■ TASK DETAILS
Print all the data that follows exactly, images excluded.

■ PROVIDED ENTRIES
■ ■ ■ ■ ■
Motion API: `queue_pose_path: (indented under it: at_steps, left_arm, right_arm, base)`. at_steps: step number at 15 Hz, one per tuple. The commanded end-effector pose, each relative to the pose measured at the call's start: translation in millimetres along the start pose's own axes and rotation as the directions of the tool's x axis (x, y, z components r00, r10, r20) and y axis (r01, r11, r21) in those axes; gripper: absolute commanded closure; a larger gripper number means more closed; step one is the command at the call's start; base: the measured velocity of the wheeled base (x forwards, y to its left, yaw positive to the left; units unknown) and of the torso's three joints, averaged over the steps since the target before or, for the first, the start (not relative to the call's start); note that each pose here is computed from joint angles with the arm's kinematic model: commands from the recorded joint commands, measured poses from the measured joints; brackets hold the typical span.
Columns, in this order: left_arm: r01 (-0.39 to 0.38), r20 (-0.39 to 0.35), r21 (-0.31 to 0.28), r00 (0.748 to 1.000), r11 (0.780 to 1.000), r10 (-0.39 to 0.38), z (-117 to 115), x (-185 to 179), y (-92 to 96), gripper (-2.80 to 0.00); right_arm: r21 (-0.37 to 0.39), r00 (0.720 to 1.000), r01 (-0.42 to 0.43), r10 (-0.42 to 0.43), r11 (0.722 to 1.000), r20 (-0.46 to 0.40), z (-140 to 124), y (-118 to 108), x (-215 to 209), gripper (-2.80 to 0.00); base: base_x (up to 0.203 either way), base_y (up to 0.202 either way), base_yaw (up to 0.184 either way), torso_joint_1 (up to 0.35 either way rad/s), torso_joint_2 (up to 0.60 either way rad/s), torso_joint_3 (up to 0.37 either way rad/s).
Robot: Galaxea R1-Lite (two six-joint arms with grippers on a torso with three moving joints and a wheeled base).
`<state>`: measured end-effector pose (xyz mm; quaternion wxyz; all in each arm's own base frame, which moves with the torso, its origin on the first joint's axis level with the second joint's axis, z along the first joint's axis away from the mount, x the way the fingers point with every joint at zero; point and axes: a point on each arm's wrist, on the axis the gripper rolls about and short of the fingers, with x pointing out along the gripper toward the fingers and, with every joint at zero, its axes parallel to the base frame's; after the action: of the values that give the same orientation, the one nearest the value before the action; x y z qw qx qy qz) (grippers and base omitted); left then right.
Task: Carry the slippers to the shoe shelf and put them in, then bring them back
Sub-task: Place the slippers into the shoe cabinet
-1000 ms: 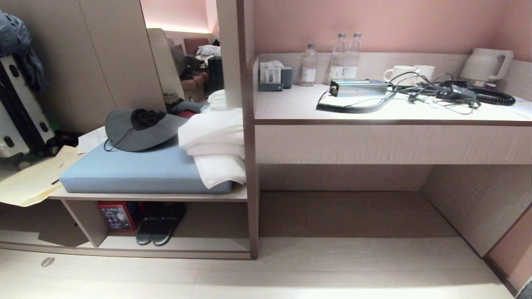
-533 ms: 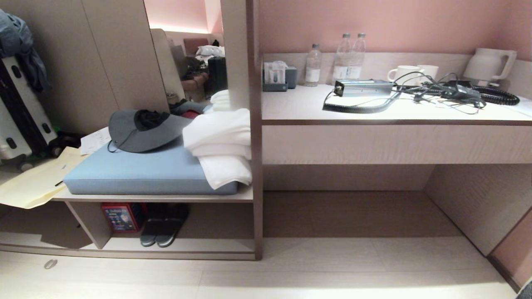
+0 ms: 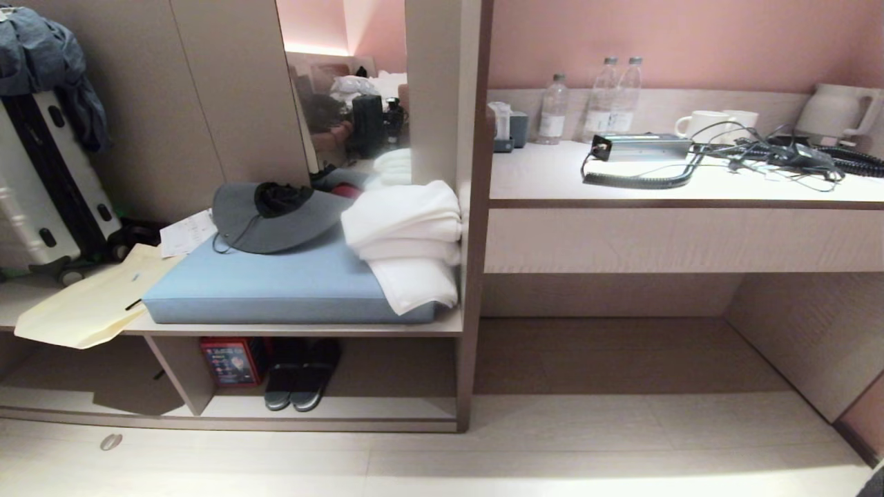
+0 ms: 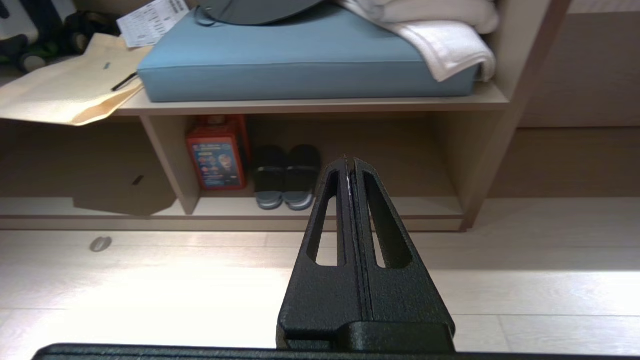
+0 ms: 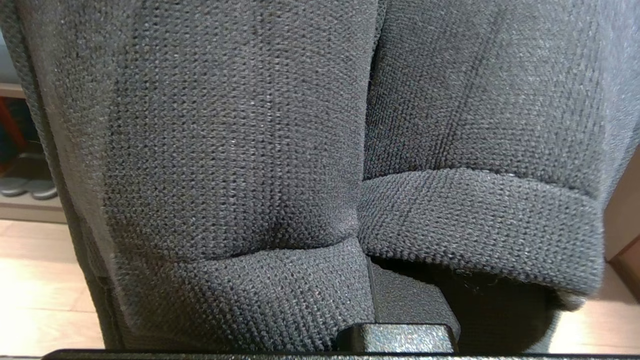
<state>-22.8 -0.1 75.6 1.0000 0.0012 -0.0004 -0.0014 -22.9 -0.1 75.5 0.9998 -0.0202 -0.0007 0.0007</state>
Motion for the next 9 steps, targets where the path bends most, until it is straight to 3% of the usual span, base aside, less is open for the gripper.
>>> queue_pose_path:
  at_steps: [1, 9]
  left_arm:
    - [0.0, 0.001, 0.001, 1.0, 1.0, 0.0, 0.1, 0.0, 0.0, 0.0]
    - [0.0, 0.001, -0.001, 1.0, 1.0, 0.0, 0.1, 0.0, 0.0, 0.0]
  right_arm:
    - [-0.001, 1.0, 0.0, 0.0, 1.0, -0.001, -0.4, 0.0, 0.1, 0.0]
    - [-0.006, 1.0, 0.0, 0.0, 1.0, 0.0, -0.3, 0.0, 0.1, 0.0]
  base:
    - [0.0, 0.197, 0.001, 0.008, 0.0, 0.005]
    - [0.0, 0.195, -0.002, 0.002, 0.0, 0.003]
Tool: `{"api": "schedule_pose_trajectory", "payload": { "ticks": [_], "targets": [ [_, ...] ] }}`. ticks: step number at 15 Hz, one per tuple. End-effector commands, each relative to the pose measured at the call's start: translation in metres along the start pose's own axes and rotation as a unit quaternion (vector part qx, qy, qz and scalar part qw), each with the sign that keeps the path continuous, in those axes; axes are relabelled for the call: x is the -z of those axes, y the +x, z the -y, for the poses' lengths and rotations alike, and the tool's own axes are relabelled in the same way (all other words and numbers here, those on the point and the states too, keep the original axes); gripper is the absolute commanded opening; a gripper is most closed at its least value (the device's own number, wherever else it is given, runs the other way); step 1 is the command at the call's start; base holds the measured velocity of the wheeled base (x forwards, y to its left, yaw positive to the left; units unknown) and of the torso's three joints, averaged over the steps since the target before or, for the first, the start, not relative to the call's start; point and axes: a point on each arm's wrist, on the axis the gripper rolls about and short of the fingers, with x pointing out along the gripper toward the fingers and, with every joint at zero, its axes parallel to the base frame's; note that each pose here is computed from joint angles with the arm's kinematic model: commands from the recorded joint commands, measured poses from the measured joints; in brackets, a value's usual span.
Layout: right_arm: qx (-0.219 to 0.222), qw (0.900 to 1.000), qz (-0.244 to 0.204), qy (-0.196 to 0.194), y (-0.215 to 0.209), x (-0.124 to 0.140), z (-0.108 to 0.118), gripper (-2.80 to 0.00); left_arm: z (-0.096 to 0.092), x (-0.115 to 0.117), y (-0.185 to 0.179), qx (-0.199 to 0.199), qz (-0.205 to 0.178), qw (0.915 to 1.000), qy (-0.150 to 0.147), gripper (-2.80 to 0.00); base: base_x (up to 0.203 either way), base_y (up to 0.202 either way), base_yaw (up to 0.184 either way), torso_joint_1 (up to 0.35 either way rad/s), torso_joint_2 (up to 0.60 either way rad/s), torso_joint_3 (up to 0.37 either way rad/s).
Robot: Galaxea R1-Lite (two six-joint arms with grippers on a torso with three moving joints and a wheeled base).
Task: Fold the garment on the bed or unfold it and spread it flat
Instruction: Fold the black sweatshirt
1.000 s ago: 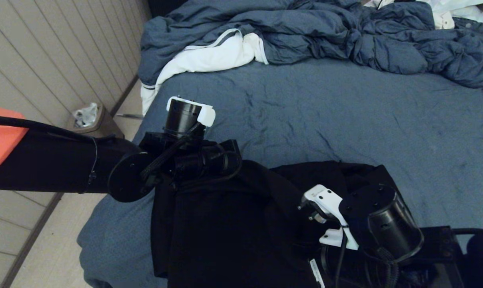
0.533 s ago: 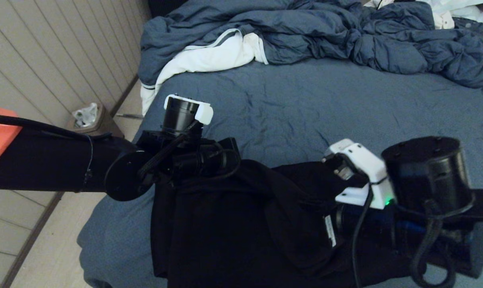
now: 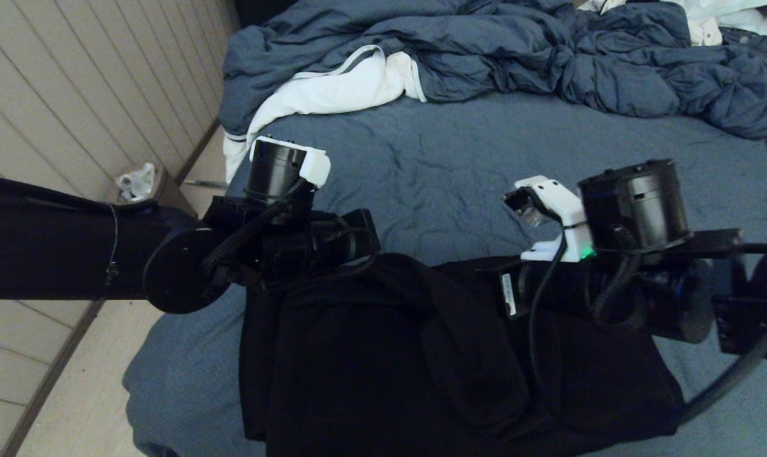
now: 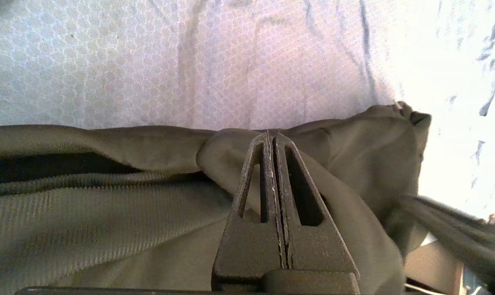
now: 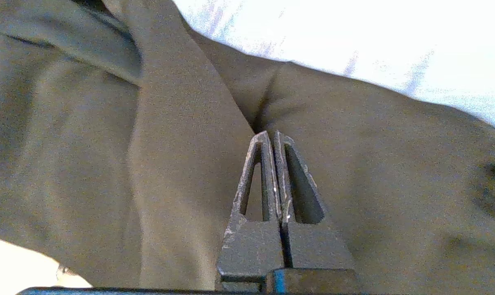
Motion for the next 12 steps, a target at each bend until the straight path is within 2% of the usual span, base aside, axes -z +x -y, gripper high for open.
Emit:
{"api": "schedule_pose_trajectory", "payload": {
  "ticks": [1, 3, 7, 10, 12],
  "targets": [
    [0.001, 0.999, -0.043, -0.004, 0.034, 0.013, -0.004, -2.80, 0.002, -0.005, -0.005, 0.001, 0.007, 1.0000, -0.003, -2.80, 0.000, 0.000, 0.000, 0.000, 0.00, 0.000],
    [-0.023, 0.998, -0.055, -0.019, 0.042, 0.018, -0.023, -2.80, 0.002, -0.010, -0.010, 0.001, 0.014, 0.9999, -0.004, -2.80, 0.000, 0.000, 0.000, 0.000, 0.00, 0.000],
    [-0.094, 0.992, -0.067, -0.047, 0.028, 0.031, -0.073, -2.80, 0.001, -0.010, -0.010, 0.001, 0.013, 0.9999, -0.004, -2.80, 0.000, 0.000, 0.000, 0.000, 0.00, 0.000],
    [-0.098, 0.988, -0.108, -0.057, 0.036, 0.055, -0.078, -2.80, 0.001, -0.010, -0.010, 0.001, 0.013, 0.9999, -0.004, -2.80, 0.000, 0.000, 0.000, 0.000, 0.00, 0.000],
    [-0.096, 0.986, -0.119, -0.059, 0.038, 0.061, -0.078, -2.80, 0.001, -0.010, -0.010, 0.001, 0.013, 0.9999, -0.004, -2.80, 0.000, 0.000, 0.000, 0.000, 0.00, 0.000]
  ]
}}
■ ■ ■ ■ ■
■ RESPONSE
Motion API: `queue_pose_path: (indented under it: at_steps, left_arm, right_arm, base)`. at_steps: step number at 15 Hz, one per tuple. The commanded end-effector pose, each relative to the pose measured at the call's start: translation in millimetres along the start pose's own axes and rotation as the directions of the tool's x axis (x, y, z components r00, r10, r20) and y axis (r01, r11, r21) in those axes; gripper: absolute commanded closure; a larger gripper number means more closed; step one is the command at the call's start; base: the measured velocity of the wheeled base (x forwards, y to its left, yaw positive to the left; units unknown) and of the torso's three joints, averaged over the steps since the target before or, for the first, the start (not relative to the call's start); note that each pose here is computed from joint angles with the arm's kinematic model: commands from the recorded joint commands, measured poses from the measured joints; brackets hold the typical span.
Columns, in this order: left_arm: r01 (-0.39 to 0.38), r20 (-0.39 to 0.35), r21 (-0.31 to 0.28), r00 (0.748 to 1.000), r11 (0.780 to 1.000), r10 (-0.39 to 0.38), z (-117 to 115), x (-185 to 179), y (-92 to 96), gripper (-2.80 to 0.00); right_arm: r21 (-0.37 to 0.39), r00 (0.720 to 1.000), r01 (-0.42 to 0.43), r10 (-0.42 to 0.43), r11 (0.722 to 1.000), r20 (-0.46 to 0.40), z (-140 to 124), y (-118 to 108), x (-215 to 209), gripper (-2.80 to 0.00); base: base_x (up to 0.203 either way), base_y (up to 0.202 either way), base_yaw (up to 0.184 either way), torso_joint_1 (up to 0.35 either way rad/s), torso_joint_2 (up to 0.60 either way rad/s), torso_joint_3 (up to 0.37 either way rad/s).
Robot: Galaxea R1-Lite (two six-joint arms with grippers on a torso with three moving joints and a wheeled base).
`<state>`: measured end-effector pose (xyz mm; quaternion wxyz; all in each arm's own base frame, which moves with the torso, its origin on the first joint's axis level with the second joint's axis, z along the first joint's axis away from the mount, x the way the fingers point with every joint at zero; point and axes: a point on each arm's wrist, on the axis the gripper rolls about and short of the fingers, with x pointing out along the gripper toward the fingers and, with every joint at zero, its axes parallel to the base frame's; after the action: of the values that give the same orientation, the one nearest the value before the action; x y z qw qx qy qz) (grippers and base omitted); left then right.
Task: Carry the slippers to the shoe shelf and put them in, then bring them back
Sub-task: Place the slippers into the shoe cabinet
-1000 ms: 
-533 ms: 
+0 ms: 
+0 ms: 
+0 ms: 
<state>-22.8 -0.1 75.6 1.0000 0.0012 -0.0004 -0.0014 -22.9 -0.1 75.5 0.9998 -0.0202 -0.0007 0.0007</state>
Motion for the next 9 steps, targets where the path bends most, until it is straight to 3% of the usual span, base aside, less is open for the gripper.
>>> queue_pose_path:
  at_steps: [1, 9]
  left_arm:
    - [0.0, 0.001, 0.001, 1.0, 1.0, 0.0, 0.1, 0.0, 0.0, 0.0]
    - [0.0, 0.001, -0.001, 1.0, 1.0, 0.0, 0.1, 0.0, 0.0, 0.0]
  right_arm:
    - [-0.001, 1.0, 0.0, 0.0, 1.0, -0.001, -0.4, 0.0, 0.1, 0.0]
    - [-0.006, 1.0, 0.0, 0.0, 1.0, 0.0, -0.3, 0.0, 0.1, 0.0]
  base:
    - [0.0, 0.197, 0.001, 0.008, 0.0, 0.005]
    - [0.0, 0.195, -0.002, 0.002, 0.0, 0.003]
Tool: `{"api": "schedule_pose_trajectory", "payload": { "ticks": [_], "targets": [ [_, ...] ] }}`. ticks: step number at 15 Hz, one per tuple. End-effector commands, each relative to the pose measured at the call's start: translation in metres along the start pose's own axes and rotation as a unit quaternion (vector part qx, qy, qz and scalar part qw), each with the sign that keeps the path continuous, in those axes; axes are relabelled for the call: x is the -z of those axes, y the +x, z the -y, for the poses' lengths and rotations alike, and the tool's own axes are relabelled in the same way (all other words and numbers here, those on the point and the states too, keep the original axes); gripper is the absolute commanded opening; a gripper is most closed at its least value (the device's own number, wherever else it is given, runs the other way); step 1 is the command at the call's start; base holds the measured velocity of the wheeled base (x forwards, y to its left, yaw positive to the left; units unknown) and of the torso's three joints, averaged over the steps since the target before or, for the first, the start, not relative to the call's start; point and axes: a point on each arm's wrist, on the axis the gripper rolls about and short of the fingers, with x pointing out along the gripper toward the fingers and, with every joint at zero, its axes parallel to the base frame's; note that each pose here is computed from joint angles with the arm's kinematic model: commands from the recorded joint commands, measured poses from the measured joints; in brackets, a value's usual span.
Layout: right_arm: qx (-0.219 to 0.222), qw (0.900 to 1.000), qz (-0.244 to 0.204), qy (-0.196 to 0.194), y (-0.215 to 0.209), x (-0.124 to 0.140), z (-0.108 to 0.118), gripper (-2.80 to 0.00); left_arm: z (-0.096 to 0.092), x (-0.115 to 0.117), y (-0.185 to 0.179), qx (-0.199 to 0.199), qz (-0.205 to 0.178), qw (0.915 to 1.000), qy (-0.150 to 0.147), gripper (-2.80 to 0.00); base: base_x (up to 0.203 either way), base_y (up to 0.202 either way), base_yaw (up to 0.184 either way), torso_joint_1 (up to 0.35 either way rad/s), torso_joint_2 (up to 0.60 either way rad/s), torso_joint_3 (up to 0.37 either way rad/s).
Robot: Galaxea R1-Lite (two six-joint arms with grippers on a torso with three moving joints and a wheeled base).
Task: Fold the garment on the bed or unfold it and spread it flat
Instruction: Fold the black sweatshirt
1.000 s ago: 
0.533 s ago: 
now: 
now: 
now: 
Motion for the next 12 steps, a target at each bend until the straight path is within 2% of the usual span, base aside, axes -z +x -y, gripper high for open.
Emit:
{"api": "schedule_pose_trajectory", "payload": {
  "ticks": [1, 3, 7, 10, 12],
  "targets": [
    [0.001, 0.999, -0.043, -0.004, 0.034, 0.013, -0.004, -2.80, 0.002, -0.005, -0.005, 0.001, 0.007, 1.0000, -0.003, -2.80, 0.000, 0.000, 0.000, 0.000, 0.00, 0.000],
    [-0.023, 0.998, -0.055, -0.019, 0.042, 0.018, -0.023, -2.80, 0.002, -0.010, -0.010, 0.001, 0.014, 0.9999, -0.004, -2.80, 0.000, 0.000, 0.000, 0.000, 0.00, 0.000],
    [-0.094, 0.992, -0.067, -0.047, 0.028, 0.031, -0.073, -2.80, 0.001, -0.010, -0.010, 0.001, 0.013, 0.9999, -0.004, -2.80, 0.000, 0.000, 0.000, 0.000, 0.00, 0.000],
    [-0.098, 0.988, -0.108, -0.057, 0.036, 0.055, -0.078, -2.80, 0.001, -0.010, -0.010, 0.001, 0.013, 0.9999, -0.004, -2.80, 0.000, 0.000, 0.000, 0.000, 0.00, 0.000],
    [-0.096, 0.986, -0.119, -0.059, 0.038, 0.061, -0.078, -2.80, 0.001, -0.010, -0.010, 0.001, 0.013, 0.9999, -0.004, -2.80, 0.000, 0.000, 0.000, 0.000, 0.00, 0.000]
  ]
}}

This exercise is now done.